INFORMATION SUPPLIED:

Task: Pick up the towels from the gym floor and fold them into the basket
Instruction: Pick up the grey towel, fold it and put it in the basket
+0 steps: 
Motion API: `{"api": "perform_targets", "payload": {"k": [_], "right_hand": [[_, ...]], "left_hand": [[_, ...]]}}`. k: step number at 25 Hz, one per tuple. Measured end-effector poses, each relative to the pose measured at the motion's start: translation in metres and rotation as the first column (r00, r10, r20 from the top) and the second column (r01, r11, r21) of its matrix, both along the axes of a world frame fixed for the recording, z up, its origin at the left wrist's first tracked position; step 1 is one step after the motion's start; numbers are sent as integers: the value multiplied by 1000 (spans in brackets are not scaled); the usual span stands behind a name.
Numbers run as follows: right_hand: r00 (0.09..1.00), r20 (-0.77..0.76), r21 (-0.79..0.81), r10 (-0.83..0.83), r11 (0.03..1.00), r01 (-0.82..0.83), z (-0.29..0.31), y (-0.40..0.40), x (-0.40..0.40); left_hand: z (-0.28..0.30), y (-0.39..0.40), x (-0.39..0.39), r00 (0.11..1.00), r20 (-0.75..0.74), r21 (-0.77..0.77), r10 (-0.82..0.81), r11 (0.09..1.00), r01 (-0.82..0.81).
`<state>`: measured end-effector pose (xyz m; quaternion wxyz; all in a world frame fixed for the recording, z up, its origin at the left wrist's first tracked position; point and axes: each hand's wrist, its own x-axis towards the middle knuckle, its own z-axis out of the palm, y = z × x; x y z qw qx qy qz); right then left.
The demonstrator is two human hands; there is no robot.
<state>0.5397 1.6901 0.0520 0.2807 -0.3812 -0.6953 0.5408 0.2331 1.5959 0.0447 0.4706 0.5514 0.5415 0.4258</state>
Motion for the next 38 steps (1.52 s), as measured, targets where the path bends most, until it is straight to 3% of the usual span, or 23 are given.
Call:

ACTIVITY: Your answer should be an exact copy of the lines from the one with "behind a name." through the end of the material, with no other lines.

TASK RESPONSE:
Motion API: `{"api": "perform_targets", "payload": {"k": [_], "right_hand": [[_, ...]], "left_hand": [[_, ...]]}}`. k: step number at 25 Hz, one per tuple. Measured end-effector poses, each relative to the pose measured at the motion's start: translation in metres and rotation as the first column (r00, r10, r20 from the top) and the second column (r01, r11, r21) of its matrix, both along the axes of a world frame fixed for the recording, z up, its origin at the left wrist's first tracked position; step 1 is one step after the motion's start; numbers are sent as integers: the value multiplied by 1000 (spans in brackets are not scaled); the usual span stands behind a name.
Numbers run as follows: right_hand: r00 (0.09..1.00), r20 (-0.77..0.76), r21 (-0.79..0.81), r10 (-0.83..0.83), r11 (0.03..1.00), r01 (-0.82..0.83), z (-0.29..0.31), y (-0.40..0.40), x (-0.40..0.40); left_hand: z (-0.28..0.30), y (-0.39..0.40), x (-0.39..0.39), r00 (0.11..1.00), r20 (-0.75..0.74), r21 (-0.77..0.77), r10 (-0.82..0.81), r11 (0.09..1.00), r01 (-0.82..0.81).
`<state>`: measured end-effector pose (xyz m; quaternion wxyz; all in a world frame fixed for the recording, z up, its origin at the left wrist's first tracked position; point and axes: each hand's wrist, its own x-axis towards the middle knuckle, its own z-axis out of the palm, y = z × x; x y z qw qx qy qz); right then left.
The demonstrator is two human hands; there is no robot.
<state>0.5397 1.6901 0.0520 0.2807 -0.3812 -0.6953 0.5408 0.2331 1.5959 0.0447 0.4706 0.5514 0.5415 0.4258</state>
Motion for the next 38 steps (1.52 s), as measured, targets where the path bends most, until it is straight to 3% of the usual span, or 23 are given.
Call:

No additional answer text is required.